La musicienne danoise présente les chansons de Myopia, son quatrième album paru en 2020, quelques jours avant le confinement. Une pop délicate et sophistiquée, comme en retrait du monde, où flotte un parfum d’étrangeté romantique.
En 2012, le concert d’Agnes Obel en tête d’affiche du festival Days Off saluait l’ascension fulgurante d’une artiste hors norme, dix-huit mois seulement après la sortie de son premier album, Philharmonics. Accueilli à bras ouverts par la critique et le public, le disque dévoilait un style très singulier, où voix feutrée, piano rêveur, harmonies vocales et pizzicatos de violoncelle soufflaient le chaud et le froid, au fil de comptines où affleuraient l’influence de Satie ou des minimalistes américains. Une révélation, confirmée lors d’une décennie que la Danoise survola sereinement, avec deux autres disques et des concerts à couper le souffle.
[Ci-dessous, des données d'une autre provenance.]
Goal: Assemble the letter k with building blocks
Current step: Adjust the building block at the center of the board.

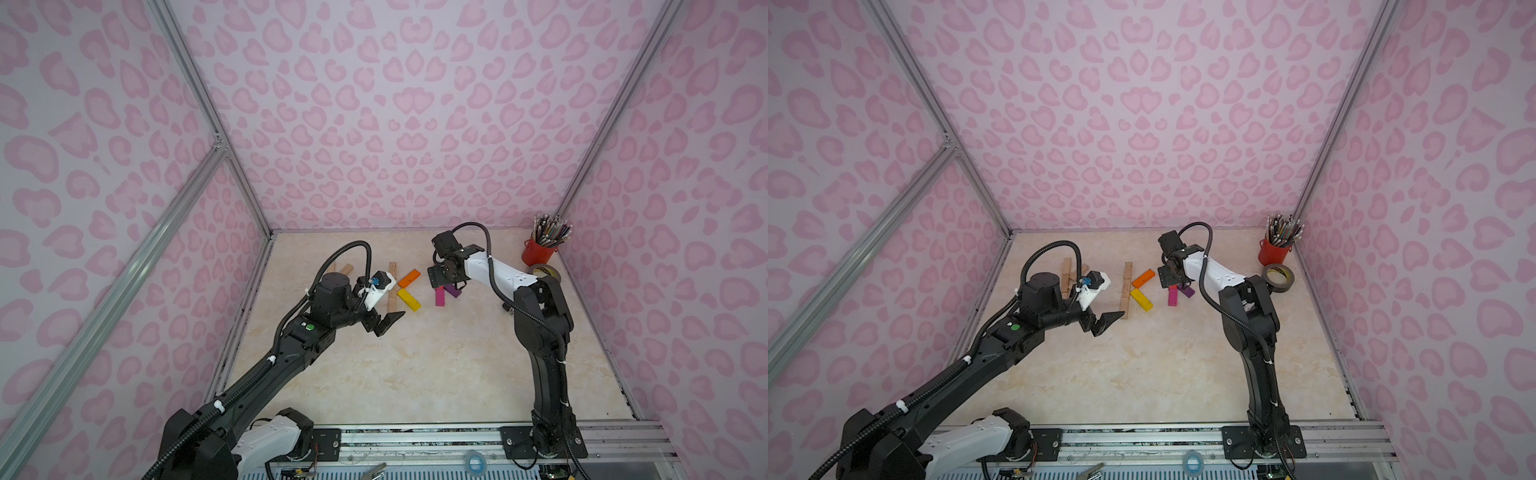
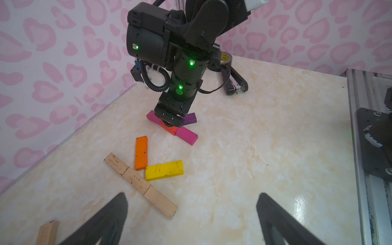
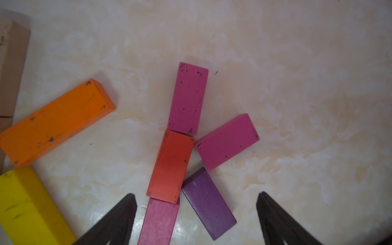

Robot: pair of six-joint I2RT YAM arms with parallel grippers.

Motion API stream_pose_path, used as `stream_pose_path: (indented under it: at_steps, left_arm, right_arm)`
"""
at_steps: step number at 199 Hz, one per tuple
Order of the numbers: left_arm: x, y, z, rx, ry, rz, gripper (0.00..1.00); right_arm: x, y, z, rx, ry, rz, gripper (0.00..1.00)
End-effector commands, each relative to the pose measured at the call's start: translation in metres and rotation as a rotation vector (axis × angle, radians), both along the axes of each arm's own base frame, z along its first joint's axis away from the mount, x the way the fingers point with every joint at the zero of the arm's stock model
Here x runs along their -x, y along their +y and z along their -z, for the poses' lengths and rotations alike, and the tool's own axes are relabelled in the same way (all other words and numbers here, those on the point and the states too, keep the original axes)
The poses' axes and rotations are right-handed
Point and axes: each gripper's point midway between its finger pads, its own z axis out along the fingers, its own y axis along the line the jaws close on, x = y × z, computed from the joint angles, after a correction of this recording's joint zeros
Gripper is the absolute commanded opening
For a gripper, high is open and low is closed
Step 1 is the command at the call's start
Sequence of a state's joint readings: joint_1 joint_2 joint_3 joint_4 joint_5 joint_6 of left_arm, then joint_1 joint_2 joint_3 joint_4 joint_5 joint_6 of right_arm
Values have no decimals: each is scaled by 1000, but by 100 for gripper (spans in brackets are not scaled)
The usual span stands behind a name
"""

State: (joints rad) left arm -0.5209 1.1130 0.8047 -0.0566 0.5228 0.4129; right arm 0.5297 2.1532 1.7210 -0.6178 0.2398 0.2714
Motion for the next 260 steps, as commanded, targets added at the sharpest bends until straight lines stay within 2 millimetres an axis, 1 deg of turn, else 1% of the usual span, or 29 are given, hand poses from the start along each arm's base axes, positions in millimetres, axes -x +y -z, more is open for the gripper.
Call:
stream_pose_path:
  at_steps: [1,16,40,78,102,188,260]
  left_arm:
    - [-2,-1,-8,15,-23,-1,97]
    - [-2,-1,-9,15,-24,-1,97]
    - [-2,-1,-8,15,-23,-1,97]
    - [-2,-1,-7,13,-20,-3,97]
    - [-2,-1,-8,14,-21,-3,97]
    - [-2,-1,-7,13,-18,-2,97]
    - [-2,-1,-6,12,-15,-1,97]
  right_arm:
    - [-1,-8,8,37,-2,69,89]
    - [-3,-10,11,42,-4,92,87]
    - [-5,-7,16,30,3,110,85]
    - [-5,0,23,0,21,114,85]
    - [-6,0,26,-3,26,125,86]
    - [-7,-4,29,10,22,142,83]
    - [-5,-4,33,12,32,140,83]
Avec son quatrième album, Myopia, Agnes Obel pousse loin son goût pour les arrangements sophistiqués et ses expériences sur le son, qui travaillent en profondeur des mélodies sublimes. Comme à son habitude, la pianiste a composé, arrangé et produit seule ces nouvelles chansons, dans la solitude nocturne de son home studio berlinois. Les mélodies de la Danoise naissent ici, dans cet espace flottant entre éveil et sommeil, à la faveur des insomnies dont elle est coutumière et au rythme de l’inspiration que fait naître cet isolement volontaire. Une musique de confinement, en somme. Et la sortie de Myopia en février 2020, à la veille du vaste mouvement de repli sur soi auquel a conduit la pandémie, lui donne une acuité particulièrement saisissante. La myopie du titre, c’est à la fois la difficulté à cerner ses propres émotions, ses jugements, et ce flou dans lequel est relégué le monde extérieur quand on s’en trouve éloigné, par choix ou par contrainte.
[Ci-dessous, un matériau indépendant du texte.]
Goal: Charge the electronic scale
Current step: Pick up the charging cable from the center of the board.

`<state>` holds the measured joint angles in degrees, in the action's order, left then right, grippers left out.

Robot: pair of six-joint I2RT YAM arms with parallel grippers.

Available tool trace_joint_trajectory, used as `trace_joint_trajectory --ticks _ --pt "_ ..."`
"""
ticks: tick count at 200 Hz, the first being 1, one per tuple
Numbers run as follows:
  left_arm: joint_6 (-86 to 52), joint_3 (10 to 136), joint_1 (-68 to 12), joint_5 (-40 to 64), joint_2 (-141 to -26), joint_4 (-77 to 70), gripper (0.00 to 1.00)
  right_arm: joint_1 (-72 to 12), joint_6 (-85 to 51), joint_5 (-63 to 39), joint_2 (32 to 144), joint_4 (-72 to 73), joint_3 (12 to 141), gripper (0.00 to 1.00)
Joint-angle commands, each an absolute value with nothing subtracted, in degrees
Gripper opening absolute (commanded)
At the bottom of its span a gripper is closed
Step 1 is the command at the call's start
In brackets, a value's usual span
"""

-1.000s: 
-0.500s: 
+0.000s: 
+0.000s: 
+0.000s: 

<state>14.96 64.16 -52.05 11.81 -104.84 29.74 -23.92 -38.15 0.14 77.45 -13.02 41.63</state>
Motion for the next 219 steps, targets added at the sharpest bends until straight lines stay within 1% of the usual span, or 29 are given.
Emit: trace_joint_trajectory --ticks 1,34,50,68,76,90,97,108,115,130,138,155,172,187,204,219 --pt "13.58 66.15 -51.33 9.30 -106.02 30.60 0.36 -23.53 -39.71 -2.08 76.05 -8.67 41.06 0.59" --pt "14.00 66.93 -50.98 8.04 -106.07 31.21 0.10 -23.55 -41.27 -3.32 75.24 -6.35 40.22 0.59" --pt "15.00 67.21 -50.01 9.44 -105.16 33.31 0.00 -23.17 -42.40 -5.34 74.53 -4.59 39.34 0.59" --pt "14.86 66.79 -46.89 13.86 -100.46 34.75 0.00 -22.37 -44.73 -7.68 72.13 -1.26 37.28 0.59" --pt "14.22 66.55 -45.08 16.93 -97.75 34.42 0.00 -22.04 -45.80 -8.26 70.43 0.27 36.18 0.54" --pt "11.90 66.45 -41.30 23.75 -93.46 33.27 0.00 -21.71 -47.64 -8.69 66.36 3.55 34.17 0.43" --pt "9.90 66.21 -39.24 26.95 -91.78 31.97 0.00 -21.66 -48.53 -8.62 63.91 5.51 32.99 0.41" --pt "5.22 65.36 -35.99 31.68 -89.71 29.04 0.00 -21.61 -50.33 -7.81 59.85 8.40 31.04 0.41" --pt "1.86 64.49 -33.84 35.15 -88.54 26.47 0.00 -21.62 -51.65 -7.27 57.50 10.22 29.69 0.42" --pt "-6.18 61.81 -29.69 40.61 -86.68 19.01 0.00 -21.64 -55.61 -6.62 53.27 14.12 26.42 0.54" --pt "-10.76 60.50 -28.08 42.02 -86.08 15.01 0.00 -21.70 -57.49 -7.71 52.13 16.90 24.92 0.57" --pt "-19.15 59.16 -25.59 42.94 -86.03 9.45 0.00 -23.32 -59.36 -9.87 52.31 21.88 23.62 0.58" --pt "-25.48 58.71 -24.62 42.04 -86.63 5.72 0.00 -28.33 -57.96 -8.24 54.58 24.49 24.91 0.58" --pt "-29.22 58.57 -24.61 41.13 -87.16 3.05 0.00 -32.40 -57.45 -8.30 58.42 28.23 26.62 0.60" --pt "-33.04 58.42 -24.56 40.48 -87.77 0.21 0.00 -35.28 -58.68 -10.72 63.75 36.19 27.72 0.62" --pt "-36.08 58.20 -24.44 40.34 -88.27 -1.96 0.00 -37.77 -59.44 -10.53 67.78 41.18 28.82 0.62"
Pour Agnes Obel, le monde extérieur, dans son acception la plus quotidienne, c’est Berlin, où elle vit depuis 2006. Le bouillonnement créatif, les mélanges de populations, la possibilité matérielle d’une vie vouée à la création, autant d’éléments qui ont aimanté la jeune femme vers la capitale allemande. Elle est née et a grandi à Gentofte, un peu au nord de Copenhague, dans une maison où la musique était très présente: elle apprend le piano dès sa plus tendre enfance, fréquente assidument Bartók, Chopin et Satie, mais est également initiée aux arrondis du jazz par son père et aux angles cassants de la pop américaine des Talking Heads par sa mère. Difficile de ne pas voir dans ces références un creuset où Agnes Obel a puisé son inspiration, mais difficile également d’en identifier précisément les traces dans cette musique si personnelle et élégiaque. Avec Citizen of Glass, son troisième album paru en 2016, la musicienne jouait sur un terrain essentiellement acoustique, marqué par d’ambitieux arrangements de cordes, où s’invitait le trautonium, instrument électronique créé en 1929, qui reprend la technique des instruments à cordes. Si Myopia redonne toute sa place au piano, au violon et au violoncelle, et est paru sous la prestigieuse étiquette Deutsche Grammophon, il se tient pourtant à bonne distance de l’exercice néoclassique: le traitement de la voix et des arrangements ou la structure même des morceaux renvoient à une modernité pop telle qu’ont pu l’incarner les Cocteau Twins ou Scott Walker. Une sorte de radicalité accessible, à la fois étrange et aimable.
Cette modernité est frappante sur scène et particulièrement sur cette tournée qui aurait dû se dérouler en 2020 et sillonne enfin l’Europe cet automne. Pour l’occasion, Agnes Obel a invité un vieux complice à assurer ses premières parties: Timber Timbre. Sous cet alias, le ténébreux auteur-compositeur canadien Taylor Kirk a publié six albums depuis 2006, dans un registre qui a évolué au fil des collaborations, entre folk, blues crépusculaire et rock langoureux aux résonances synthétiques. Paru au printemps 2017, le sixième album de Timber Timbre, Sincerely, Future Pollution, marquait l’acmé de recherches sonores collectives appliquées à une écriture très mélodieuse et des paroles sombres. Après cinq ans de silence, Taylor Kirk revient en solo et c’est, aussi, un petit évènement. À (re)découvrir en première partie du concert d’Agnes Obel, voire à ses côtés puisque les deux artistes interprètent parfois en duo le titre «It’s Happening Again».